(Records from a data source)
============================================================

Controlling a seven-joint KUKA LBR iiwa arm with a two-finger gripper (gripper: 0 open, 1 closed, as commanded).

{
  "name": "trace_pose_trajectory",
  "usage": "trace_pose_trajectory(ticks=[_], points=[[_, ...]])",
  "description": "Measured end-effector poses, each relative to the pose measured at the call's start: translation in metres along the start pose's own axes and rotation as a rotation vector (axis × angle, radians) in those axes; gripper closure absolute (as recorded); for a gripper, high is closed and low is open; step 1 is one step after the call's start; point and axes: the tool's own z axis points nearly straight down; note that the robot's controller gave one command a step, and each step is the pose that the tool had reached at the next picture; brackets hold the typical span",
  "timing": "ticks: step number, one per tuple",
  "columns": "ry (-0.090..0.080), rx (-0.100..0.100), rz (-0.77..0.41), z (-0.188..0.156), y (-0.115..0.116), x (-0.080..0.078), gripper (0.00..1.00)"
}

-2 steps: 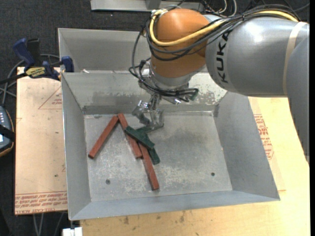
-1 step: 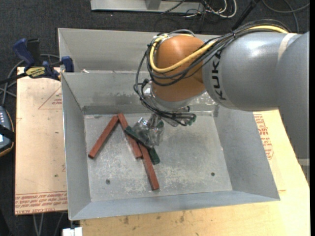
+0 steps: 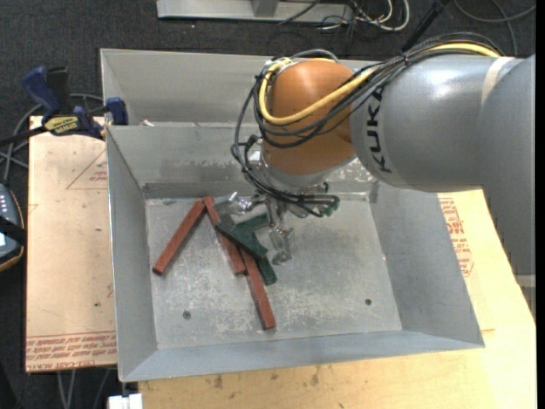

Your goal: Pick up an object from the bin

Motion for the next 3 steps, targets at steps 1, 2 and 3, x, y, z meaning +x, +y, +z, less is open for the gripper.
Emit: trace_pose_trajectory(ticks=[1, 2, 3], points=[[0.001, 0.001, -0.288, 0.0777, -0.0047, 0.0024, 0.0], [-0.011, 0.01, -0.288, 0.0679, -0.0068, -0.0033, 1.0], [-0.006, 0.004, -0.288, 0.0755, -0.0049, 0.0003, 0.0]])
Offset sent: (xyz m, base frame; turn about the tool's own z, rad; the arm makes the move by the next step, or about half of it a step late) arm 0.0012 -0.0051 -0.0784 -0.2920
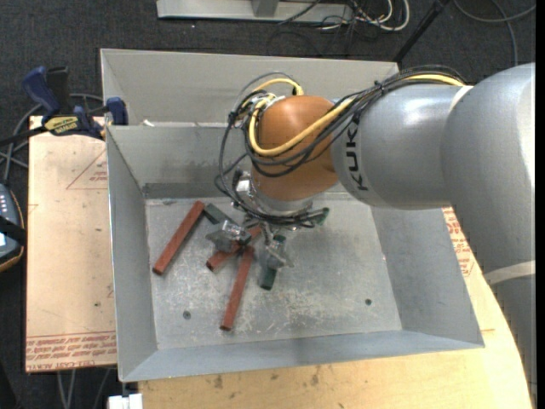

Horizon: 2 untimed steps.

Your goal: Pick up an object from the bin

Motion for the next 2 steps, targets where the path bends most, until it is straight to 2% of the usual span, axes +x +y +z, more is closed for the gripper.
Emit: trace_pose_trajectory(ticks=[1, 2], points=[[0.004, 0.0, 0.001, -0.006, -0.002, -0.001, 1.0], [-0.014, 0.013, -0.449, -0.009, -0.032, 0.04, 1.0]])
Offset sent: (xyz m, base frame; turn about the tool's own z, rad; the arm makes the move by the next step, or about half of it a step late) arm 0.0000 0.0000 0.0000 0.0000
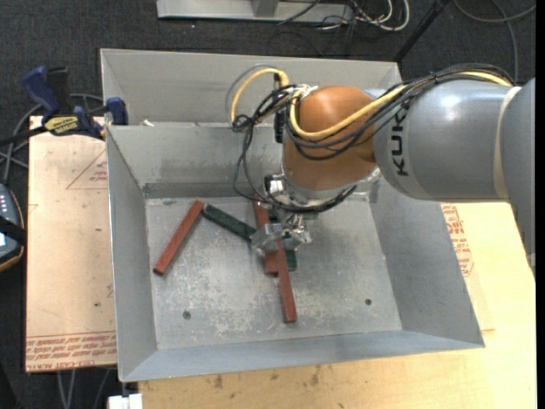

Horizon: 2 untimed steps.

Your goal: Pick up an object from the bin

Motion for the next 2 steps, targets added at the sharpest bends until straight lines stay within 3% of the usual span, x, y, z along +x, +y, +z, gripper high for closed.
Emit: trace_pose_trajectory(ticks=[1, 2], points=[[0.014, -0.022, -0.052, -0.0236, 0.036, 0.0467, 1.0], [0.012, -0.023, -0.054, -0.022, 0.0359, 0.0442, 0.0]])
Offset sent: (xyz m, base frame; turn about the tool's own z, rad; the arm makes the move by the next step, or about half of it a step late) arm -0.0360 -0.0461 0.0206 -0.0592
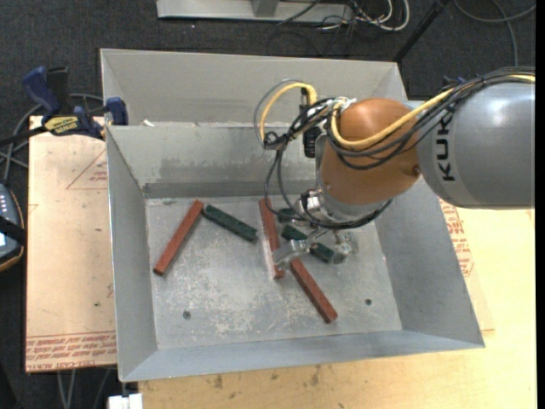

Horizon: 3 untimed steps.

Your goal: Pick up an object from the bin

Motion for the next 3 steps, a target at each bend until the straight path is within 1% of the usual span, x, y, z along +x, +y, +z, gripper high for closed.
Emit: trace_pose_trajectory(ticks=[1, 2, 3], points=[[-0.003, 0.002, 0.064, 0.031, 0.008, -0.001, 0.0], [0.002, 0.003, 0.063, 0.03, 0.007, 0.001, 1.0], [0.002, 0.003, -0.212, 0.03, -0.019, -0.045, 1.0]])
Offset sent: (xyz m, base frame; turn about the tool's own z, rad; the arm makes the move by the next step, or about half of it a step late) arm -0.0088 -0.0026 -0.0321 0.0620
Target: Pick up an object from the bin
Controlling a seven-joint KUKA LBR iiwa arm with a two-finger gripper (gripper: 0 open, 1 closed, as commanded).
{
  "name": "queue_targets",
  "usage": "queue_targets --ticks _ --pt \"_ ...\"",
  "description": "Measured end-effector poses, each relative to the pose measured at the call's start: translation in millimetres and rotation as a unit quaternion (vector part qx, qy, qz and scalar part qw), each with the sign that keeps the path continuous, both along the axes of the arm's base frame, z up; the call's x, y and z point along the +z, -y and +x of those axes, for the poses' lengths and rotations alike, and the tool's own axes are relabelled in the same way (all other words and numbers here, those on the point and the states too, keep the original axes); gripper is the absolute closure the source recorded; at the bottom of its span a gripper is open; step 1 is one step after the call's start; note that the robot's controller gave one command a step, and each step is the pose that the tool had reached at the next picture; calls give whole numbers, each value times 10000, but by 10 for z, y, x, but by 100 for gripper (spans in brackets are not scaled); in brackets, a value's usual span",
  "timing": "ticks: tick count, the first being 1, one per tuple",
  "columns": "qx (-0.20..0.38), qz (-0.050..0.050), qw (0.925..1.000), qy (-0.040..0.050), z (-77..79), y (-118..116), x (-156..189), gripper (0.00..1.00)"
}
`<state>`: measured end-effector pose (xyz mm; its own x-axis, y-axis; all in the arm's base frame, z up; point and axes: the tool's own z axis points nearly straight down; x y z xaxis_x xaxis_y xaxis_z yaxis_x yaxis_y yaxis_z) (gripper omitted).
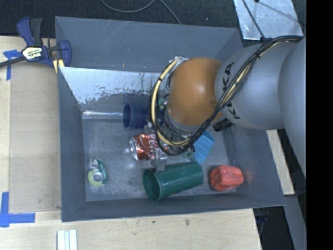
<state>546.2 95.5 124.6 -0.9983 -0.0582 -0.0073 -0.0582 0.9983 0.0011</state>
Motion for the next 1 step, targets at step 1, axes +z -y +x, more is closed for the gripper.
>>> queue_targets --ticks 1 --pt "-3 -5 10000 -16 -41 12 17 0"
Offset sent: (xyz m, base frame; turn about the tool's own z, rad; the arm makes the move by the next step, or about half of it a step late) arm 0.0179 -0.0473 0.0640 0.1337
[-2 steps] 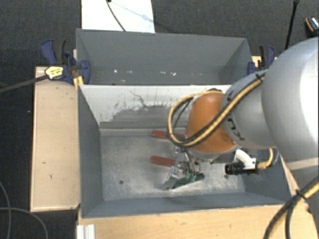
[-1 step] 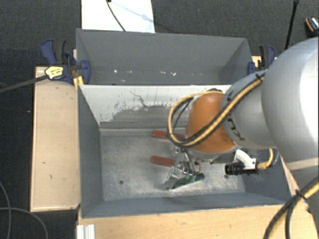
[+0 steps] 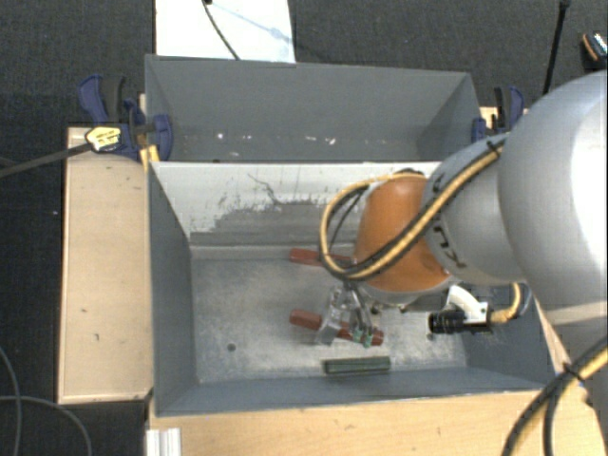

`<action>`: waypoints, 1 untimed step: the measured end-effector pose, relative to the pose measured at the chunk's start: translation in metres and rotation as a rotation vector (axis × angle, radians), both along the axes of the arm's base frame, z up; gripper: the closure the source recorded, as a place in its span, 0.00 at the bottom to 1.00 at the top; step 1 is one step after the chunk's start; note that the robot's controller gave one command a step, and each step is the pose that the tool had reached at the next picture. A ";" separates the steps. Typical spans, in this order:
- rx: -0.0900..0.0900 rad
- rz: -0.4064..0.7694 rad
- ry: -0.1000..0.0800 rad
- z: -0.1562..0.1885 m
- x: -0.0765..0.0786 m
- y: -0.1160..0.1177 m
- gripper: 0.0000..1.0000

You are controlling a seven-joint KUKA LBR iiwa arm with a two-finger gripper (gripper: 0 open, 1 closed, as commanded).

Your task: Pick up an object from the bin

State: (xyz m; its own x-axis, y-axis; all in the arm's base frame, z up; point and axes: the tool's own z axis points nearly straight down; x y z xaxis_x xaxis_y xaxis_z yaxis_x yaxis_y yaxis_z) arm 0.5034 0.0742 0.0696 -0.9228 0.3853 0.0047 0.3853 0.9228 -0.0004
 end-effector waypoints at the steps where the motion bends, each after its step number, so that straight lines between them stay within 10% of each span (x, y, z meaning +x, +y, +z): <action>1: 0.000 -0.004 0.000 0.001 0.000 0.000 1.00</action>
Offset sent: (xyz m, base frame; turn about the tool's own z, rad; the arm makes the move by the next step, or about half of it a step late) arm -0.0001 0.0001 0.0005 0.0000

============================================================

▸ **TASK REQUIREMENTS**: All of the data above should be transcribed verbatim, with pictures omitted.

▸ **SOLUTION**:
Controlling a seven-joint KUKA LBR iiwa arm with a two-finger gripper (gripper: 0 open, 1 closed, as commanded).

{
  "name": "trace_pose_trajectory",
  "usage": "trace_pose_trajectory(ticks=[_], points=[[_, ...]])",
  "description": "Measured end-effector poses, each relative to the pose measured at the call's start: translation in metres along the start pose's own axes and rotation as a rotation vector (axis × angle, radians) in those axes; gripper closure absolute (as recorded); for a gripper, high is closed and low is open; step 1 is one step after the call's start; point and axes: the tool's own z axis points nearly straight down; note that the robot's controller gave one command a step, and each step is the pose that the tool had reached at the next picture; brackets hold the typical span",
  "timing": "ticks: step number, one per tuple",
  "columns": "ry (-0.090..0.080), rx (-0.100..0.100), rz (-0.77..0.41), z (-0.188..0.156), y (-0.115..0.116), x (-0.080..0.078), gripper (0.00..1.00)"
}

-2 steps: 
-1 step: 
+0 steps: 

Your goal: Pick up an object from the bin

Motion for the next 3 steps, targets at steps 1, 2 and 3, x, y, z meaning +x, +y, +z, less is open for the gripper.
Emit: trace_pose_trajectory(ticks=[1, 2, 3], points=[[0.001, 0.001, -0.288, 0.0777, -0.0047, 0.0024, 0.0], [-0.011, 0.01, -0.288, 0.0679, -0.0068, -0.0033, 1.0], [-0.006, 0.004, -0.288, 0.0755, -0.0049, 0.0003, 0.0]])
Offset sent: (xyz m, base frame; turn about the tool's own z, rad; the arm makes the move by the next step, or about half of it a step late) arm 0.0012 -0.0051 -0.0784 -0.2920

Horizon: 2 untimed steps.

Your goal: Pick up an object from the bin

Motion for the next 2 steps, targets where the path bends most, until it is straight to 2% of the usual span, axes +x +y +z, more is closed for the gripper.
Emit: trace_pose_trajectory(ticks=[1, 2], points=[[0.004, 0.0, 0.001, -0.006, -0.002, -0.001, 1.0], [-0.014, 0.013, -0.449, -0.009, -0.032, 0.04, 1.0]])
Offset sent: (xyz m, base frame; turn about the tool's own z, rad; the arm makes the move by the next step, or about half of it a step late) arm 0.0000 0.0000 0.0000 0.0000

Horizon: 2 untimed steps.

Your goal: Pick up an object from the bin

Motion for the next 2 steps, targets added at the sharpest bends until straight lines stay within 3% of the usual span, x, y, z along +x, +y, +z, gripper high for closed.
Emit: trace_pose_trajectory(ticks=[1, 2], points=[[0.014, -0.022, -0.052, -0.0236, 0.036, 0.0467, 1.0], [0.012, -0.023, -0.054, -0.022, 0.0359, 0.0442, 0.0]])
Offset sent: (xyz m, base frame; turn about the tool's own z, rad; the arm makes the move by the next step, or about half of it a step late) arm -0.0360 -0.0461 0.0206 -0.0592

Horizon: 3 untimed steps.

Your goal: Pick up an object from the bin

Motion for the next 3 steps, a target at each bend until the straight path is within 1% of the usual span, x, y, z along +x, +y, +z, gripper high for closed.
Emit: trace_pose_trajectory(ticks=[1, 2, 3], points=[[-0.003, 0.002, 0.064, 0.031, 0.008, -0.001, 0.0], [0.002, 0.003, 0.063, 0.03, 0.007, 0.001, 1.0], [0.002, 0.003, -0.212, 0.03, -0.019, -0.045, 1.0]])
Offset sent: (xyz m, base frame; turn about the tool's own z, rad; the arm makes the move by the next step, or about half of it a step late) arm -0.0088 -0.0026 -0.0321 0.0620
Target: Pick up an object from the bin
Controlling a seven-joint KUKA LBR iiwa arm with a two-finger gripper (gripper: 0 open, 1 closed, as commanded).
{
  "name": "queue_targets",
  "usage": "queue_targets --ticks _ --pt \"_ ...\"",
  "description": "Measured end-effector poses, each relative to the pose measured at the call's start: translation in millimetres and rotation as a unit quaternion (vector part qx, qy, qz and scalar part qw), each with the sign that keeps the path continuous, both along the axes of the arm's base frame, z up; the call's x, y and z point along the +z, -y and +x of those axes, for the poses' lengths and rotations alike, and the tool's own axes are relabelled in the same way (all other words and numbers here, those on the point and the states too, keep the original axes); gripper is the absolute closure the source recorded; at the bottom of its span a gripper is open; step 1 is one step after the call's start; note that the robot's controller gave one command a step, and each step is the pose that the tool had reached at the next picture; calls give whole numbers, each value times 10000, but by 10 for z, y, x, but by 100 for gripper (spans in brackets are not scaled); in brackets, a value's usual span",
  "timing": "ticks: tick count, the first being 1, one per tuple",
  "columns": "qx (-0.20..0.38), qz (-0.050..0.050), qw (0.925..1.000), qy (-0.040..0.050), z (-77..79), y (-118..116), x (-156..189), gripper (0.00..1.00)"
}
`<state>`: measured end-effector pose (xyz mm; its own x-axis, y-axis; all in the arm's base frame, z up; point and axes: the tool's own z axis points nearly straight down; x y z xaxis_x xaxis_y xaxis_z yaxis_x yaxis_y yaxis_z) (gripper omitted).
<state>546.2 95.5 124.6 -0.9983 -0.0582 -0.0073 -0.0582 0.9983 0.0011</state>
Motion for the next 1 step, targets at step 1, axes +z -y +x, more is closed for the gripper.
>>> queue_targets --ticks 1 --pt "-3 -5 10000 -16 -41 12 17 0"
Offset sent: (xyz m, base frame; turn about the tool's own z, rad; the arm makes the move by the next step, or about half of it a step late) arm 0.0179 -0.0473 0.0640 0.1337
[-2 steps] 
[-1 step] 
[+0 steps] 

`<action>`: waypoints, 1 untimed step: the measured end-effector pose, relative to the pose measured at the chunk's start: translation in metres and rotation as a rotation vector (axis × angle, radians), both along the axes of the arm's base frame, z up; gripper: the closure the source recorded, as a place in its span, 0.00 at the bottom to 1.00 at the top; step 1 is one step after the chunk's start; note that the robot's controller gave one command a step, and each step is the pose that the tool had reached at the next picture. A ";" separates the steps. Typical spans, in this order:
- rx: -0.0900..0.0900 rad
- rz: -0.4064..0.7694 rad
- ry: -0.1000..0.0800 rad
- z: -0.1562..0.1885 m
- x: -0.0765..0.0786 m
- y: -0.1160..0.1177 m
- gripper: 0.0000..1.0000

You are controlling a seven-joint KUKA LBR iiwa arm with a two-finger gripper (gripper: 0 open, 1 closed, as commanded).

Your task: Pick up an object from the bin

State: (xyz m; its own x-axis, y-axis; all in the arm's base frame, z up; point and axes: the tool's own z axis points nearly straight down; x y z xaxis_x xaxis_y xaxis_z yaxis_x yaxis_y yaxis_z) arm 0.5034 0.0742 0.0696 -0.9228 0.3853 0.0047 0.3853 0.9228 -0.0004
 end-effector waypoints at the steps where the motion bends, each after its step number, so that straight lines between them stay within 10% of each span (x, y, z meaning +x, +y, +z): <action>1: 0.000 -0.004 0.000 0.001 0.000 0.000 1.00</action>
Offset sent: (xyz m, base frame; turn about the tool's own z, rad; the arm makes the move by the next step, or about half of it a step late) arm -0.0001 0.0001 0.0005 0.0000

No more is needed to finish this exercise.